» **WHAT TO WORK ON**: Set down all the lines below, each one exactly as shown.

-=-=-

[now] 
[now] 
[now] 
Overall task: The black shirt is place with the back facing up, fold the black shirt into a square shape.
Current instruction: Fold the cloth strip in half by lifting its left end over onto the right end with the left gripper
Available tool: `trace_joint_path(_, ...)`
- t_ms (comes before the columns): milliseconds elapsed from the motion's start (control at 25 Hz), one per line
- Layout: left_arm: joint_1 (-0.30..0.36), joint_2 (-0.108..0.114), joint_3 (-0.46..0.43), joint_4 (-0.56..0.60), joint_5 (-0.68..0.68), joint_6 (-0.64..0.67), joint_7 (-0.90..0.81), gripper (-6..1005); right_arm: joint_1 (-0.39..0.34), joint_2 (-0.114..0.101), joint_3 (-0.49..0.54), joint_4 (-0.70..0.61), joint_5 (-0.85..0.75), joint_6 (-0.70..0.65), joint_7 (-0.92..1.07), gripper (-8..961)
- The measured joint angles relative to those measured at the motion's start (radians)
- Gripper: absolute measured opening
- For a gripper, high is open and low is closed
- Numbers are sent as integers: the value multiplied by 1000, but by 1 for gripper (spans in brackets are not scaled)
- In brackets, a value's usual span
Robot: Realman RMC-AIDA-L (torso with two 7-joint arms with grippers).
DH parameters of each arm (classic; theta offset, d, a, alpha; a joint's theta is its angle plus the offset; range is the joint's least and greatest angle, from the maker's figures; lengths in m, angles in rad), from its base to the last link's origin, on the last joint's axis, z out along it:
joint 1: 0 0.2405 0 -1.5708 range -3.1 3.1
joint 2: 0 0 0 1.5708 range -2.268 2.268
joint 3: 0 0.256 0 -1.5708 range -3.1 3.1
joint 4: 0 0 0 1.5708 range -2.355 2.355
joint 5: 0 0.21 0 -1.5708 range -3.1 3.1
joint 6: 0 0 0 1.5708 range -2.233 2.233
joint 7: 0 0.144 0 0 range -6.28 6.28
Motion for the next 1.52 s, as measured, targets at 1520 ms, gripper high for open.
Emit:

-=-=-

» **RESULT FOR THIS TASK**:
[now] 
[now] 
[now] 
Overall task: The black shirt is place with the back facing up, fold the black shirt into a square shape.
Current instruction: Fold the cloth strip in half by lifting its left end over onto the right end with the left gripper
Available tool: `trace_joint_path(_, ...)`
- t_ms (comes before the columns): milliseconds elapsed from the motion's start (control at 25 Hz), one per line
- Layout: left_arm: joint_1 (-0.30..0.36), joint_2 (-0.108..0.114), joint_3 (-0.46..0.43), joint_4 (-0.56..0.60), joint_5 (-0.68..0.68), joint_6 (-0.64..0.67), joint_7 (-0.90..0.81), gripper (-6..1005); right_arm: joint_1 (-0.39..0.34), joint_2 (-0.114..0.101), joint_3 (-0.49..0.54), joint_4 (-0.70..0.61), joint_5 (-0.85..0.75), joint_6 (-0.70..0.65), joint_7 (-0.92..1.07), gripper (-8..961)
- The measured joint angles relative to those measured at the motion's start (radians)
- Gripper: absolute measured opening
- For a gripper, high is open and low is closed
- Numbers are sent as integers: the value multiplied by 1000, but by 1 for gripper (spans in brackets are not scaled)
- In brackets, a value's usual span
Robot: Realman RMC-AIDA-L (torso with two 7-joint arms with grippers).
DH parameters of each arm (classic; theta offset, d, a, alpha; a joint's theta is its angle plus the offset; range is the joint's least and greatest angle, from the maker's figures; lengths in m, angles in rad), from its base to the last link's origin, on the last joint's axis, z out along it:
joint 1: 0 0.2405 0 -1.5708 range -3.1 3.1
joint 2: 0 0 0 1.5708 range -2.268 2.268
joint 3: 0 0.256 0 -1.5708 range -3.1 3.1
joint 4: 0 0 0 1.5708 range -2.355 2.355
joint 5: 0 0.21 0 -1.5708 range -3.1 3.1
joint 6: 0 0 0 1.5708 range -2.233 2.233
joint 7: 0 0.144 0 0 range -6.28 6.28
Motion for the next 1.52 s, as measured, targets at 1520 ms, gripper high for open.
Emit:

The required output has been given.